- **TASK INSTRUCTIONS**
Because the pictures are not wanted, give back only the exact text of every entry below.

<<<<

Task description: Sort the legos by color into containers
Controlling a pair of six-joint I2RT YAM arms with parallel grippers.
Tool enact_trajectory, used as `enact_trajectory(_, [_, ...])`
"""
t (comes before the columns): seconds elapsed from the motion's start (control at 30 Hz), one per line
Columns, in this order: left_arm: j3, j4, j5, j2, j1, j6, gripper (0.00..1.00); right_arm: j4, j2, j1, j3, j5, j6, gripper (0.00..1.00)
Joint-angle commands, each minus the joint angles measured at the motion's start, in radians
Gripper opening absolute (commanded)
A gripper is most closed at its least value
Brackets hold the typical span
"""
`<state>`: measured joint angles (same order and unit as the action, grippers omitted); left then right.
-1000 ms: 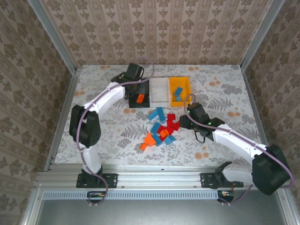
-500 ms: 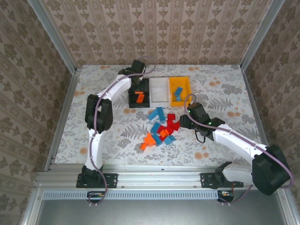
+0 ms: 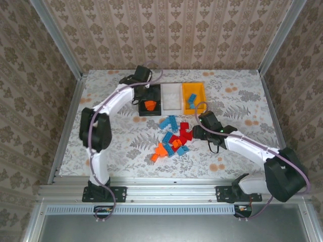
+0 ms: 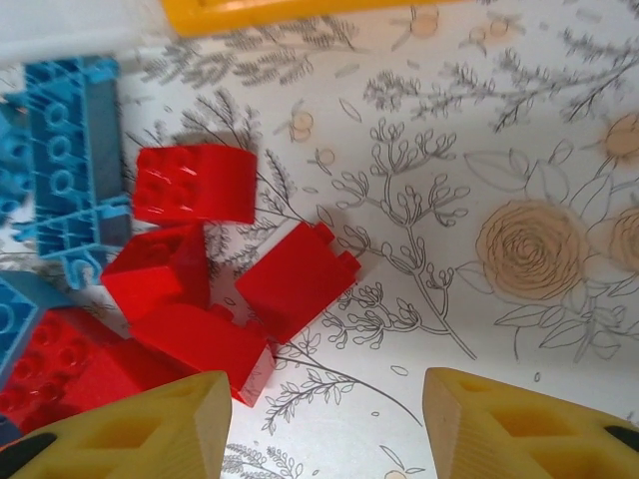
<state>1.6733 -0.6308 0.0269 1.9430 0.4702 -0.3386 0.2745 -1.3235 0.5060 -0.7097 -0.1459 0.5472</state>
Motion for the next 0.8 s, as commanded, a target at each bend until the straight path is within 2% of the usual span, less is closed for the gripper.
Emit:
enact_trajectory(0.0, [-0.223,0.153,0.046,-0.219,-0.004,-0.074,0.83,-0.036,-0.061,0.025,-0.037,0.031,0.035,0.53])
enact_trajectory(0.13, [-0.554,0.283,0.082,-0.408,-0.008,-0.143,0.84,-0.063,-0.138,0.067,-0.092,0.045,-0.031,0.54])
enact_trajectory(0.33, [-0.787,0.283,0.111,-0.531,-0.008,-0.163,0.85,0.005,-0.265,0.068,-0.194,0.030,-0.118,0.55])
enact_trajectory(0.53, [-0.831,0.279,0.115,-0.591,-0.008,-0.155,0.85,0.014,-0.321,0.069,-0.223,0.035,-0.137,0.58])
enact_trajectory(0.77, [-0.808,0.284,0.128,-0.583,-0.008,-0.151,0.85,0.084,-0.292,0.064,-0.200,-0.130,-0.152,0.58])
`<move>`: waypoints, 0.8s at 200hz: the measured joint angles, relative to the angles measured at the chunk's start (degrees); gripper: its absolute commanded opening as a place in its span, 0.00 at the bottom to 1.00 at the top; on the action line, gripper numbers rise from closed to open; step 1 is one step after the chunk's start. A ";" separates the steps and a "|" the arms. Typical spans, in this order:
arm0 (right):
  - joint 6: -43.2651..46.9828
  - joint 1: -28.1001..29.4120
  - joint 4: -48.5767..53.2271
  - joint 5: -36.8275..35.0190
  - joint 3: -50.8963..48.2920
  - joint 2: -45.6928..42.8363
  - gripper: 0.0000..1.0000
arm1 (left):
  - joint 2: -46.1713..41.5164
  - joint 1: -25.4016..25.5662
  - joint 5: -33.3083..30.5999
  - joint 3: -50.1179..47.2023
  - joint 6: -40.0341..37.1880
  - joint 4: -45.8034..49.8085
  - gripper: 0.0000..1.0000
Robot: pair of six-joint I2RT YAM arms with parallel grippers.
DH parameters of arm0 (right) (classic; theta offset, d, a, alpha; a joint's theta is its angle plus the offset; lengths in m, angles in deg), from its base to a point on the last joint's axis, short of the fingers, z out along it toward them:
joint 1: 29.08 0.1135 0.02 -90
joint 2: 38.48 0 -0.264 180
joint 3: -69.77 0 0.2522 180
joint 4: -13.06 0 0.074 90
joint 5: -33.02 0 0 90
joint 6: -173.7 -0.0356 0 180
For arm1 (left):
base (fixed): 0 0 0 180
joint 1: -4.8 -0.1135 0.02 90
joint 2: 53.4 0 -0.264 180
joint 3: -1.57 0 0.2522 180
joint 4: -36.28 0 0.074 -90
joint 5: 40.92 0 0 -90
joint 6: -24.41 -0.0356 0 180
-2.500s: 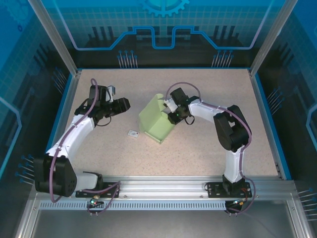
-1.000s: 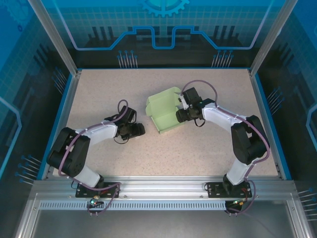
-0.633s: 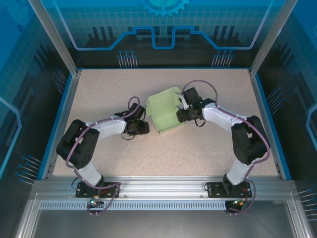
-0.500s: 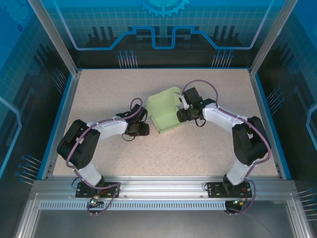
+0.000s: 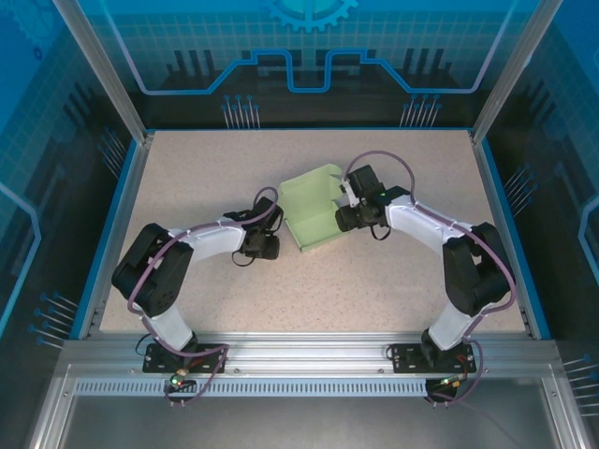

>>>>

- **COMPLETED EXERCISE**
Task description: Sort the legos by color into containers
Controlling a pair of six-joint I2RT YAM arms with parallel grippers.
Tool enact_trajectory, used as `enact_trajectory(_, [_, ...])`
"""
t (comes before the columns): seconds elapsed from the motion's start (control at 30 Hz), one per line
Columns, in this order: left_arm: j3, j4, j5, j2, j1, j6, gripper (0.00..1.00); right_arm: j4, j2, j1, j3, j5, j6, gripper (0.00..1.00)
Joint-angle commands, each minus the joint angles measured at the motion's start, in radians
Gripper opening absolute (commanded)
A gripper is most closed at its least value
Brackets hold the typical span
"""
`<state>`: measured joint angles (same order and unit as the action, grippers omitted); left then right.
-1000 ms: 
-500 ms: 
+0 ms: 
+0 ms: 
<state>1.6733 -0.6308 0.0269 1.9430 0.4702 -0.3386 0.2745 -1.3235 0.5060 -0.7097 -0.1459 0.5472</state>
Motion for the next 0.8 s, as commanded, a target at each bend until the straight path is within 2% of the usual span, less is closed for the gripper.
Emit:
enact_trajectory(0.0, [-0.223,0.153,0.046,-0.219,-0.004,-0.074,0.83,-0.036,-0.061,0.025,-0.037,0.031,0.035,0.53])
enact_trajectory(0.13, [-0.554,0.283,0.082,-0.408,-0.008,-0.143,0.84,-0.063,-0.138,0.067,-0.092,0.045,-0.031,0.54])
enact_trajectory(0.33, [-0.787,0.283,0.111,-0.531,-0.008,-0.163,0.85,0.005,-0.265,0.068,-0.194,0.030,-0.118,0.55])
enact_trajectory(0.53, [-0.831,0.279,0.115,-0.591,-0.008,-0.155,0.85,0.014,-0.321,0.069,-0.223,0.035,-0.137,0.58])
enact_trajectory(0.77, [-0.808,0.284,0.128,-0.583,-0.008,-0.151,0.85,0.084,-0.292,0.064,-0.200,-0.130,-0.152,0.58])
`<move>`: waypoints, 0.8s at 200hz: the measured joint angles, relative to the angles measured at the chunk's start (degrees); gripper: its absolute commanded opening as a place in its span, 0.00 at the bottom to 1.00 at the top; on the action line, gripper numbers rise from closed to open; step 1 is one step after the chunk's start. A ";" separates the steps and a "|" the arms. Typical spans, in this order:
arm0 (right):
  - joint 6: -43.2651..46.9828
  - joint 1: -28.1001..29.4120
  - joint 4: -48.5767..53.2271
  - joint 5: -36.8275..35.0190
  - joint 3: -50.8963..48.2920
  - joint 2: -45.6928..42.8363
  - gripper: 0.0000..1.0000
arm1 (left):
  - joint 2: -46.1713..41.5164
  - joint 1: -25.4016..25.5662
  - joint 5: -33.3083..30.5999
  - joint 3: -50.1179..47.2023
  - joint 6: -40.0341..37.1880
  - joint 4: -45.8034..49.8085
  - gripper: 0.0000..1.0000
Robot: pair of six-joint I2RT YAM arms with parallel grippers.
DH parameters of arm0 (right) (classic; theta offset, d, a, alpha; a joint's theta is its angle plus the offset; lengths in m, angles in deg), from its base to a point on the last joint's axis, short of the fingers, z out along it toward them:
joint 1: 29.08 0.1135 0.02 -90
joint 2: 38.48 0 -0.264 180
joint 3: -69.77 0 0.2522 180
joint 4: -13.06 0 0.074 90
joint 5: -33.02 0 0 90
joint 6: -173.7 -0.0356 0 180
For arm1 (left):
base (fixed): 0 0 0 180
joint 1: -4.8 -0.1135 0.02 90
joint 2: 53.4 0 -0.264 180
joint 3: -1.57 0 0.2522 180
joint 4: -36.28 0 0.074 -90
joint 5: 40.92 0 0 -90
joint 6: -24.41 -0.0356 0 180
-2.500s: 
-1.000s: 
-0.633s: 
-0.500s: 
+0.000s: 

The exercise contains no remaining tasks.